そんな淡い期待を胸に、彼女と彼を邂逅させようと考えていた。
「そうですね……性格には少々難がありますが、武に関して言えば比肩しうる者のない存在です」
「へぇ~……でも、カグラさんが師事される方ということは、確かにすごい人なんでしょうね」
レインは興味深そうに頷く。
そうして二人で大通りを歩いていると、広場へ続く石段が見えてきた。
「あ、いました」
カグラの視線の先に、石段に腰掛け、横にプラタの入った麻袋を置いているシオンの姿が見えた。
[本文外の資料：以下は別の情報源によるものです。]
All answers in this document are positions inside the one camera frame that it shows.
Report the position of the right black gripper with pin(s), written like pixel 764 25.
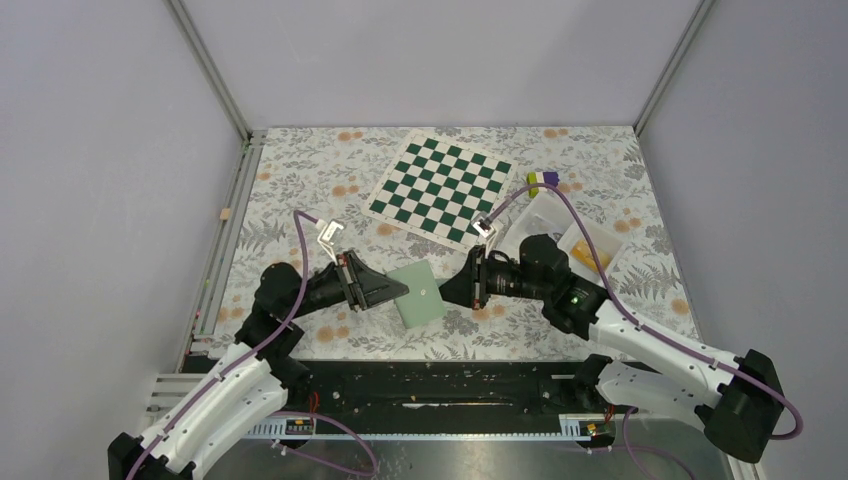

しかし、その片方の手にはあろうことかまたこんがりと焼けた肉串が握られている。
「あの方は……全く……。少し目を離すとすぐに買い食いをして……一体、どこにそんな銭が……」
人が苦労して『鏡花』を取り返してきたというのに……と、カグラが激しい怒りを浮かべる。
やはり、彼女は紛うことなき人格破綻者だ。
この若者を見せて、自分が如何に歪んでいるかを思い知って欲しいと考えた直後――
「申し訳ない。あれが我が師なのですが。少々行儀が悪くて――」
レインに苦笑いを向けようとし、言いかけた言葉が凍りついた。
彼女が右隣に感じたのは、およそ人が発露しうるものとは思えない尋常でない殺気。
いや、殺気などという生ぬるいものではない。
もっとドス黒く、粘着質で、底知れぬ深淵のような『何か』。
あるいはカグラが彼に感じていた『正義』なるものは、最初からずっとそれだったのかもしれない。
「――ッ!?」
カグラが反射的に飛び退き、振り返る。
そこには、先程までの聖人のような笑顔はどこにもなかった。
レイン・スタークは、石段の上のシオンを見つめていた。
その瞳は暗く濁り、口元は三日月のように大きく歪んでいる。
「……見つけた」
漏れ出た声は、歓喜に震えていた。
まるで積年の恨みを晴らす刻を迎えた悪鬼が如く、喜悦の笑みを浮かべながら。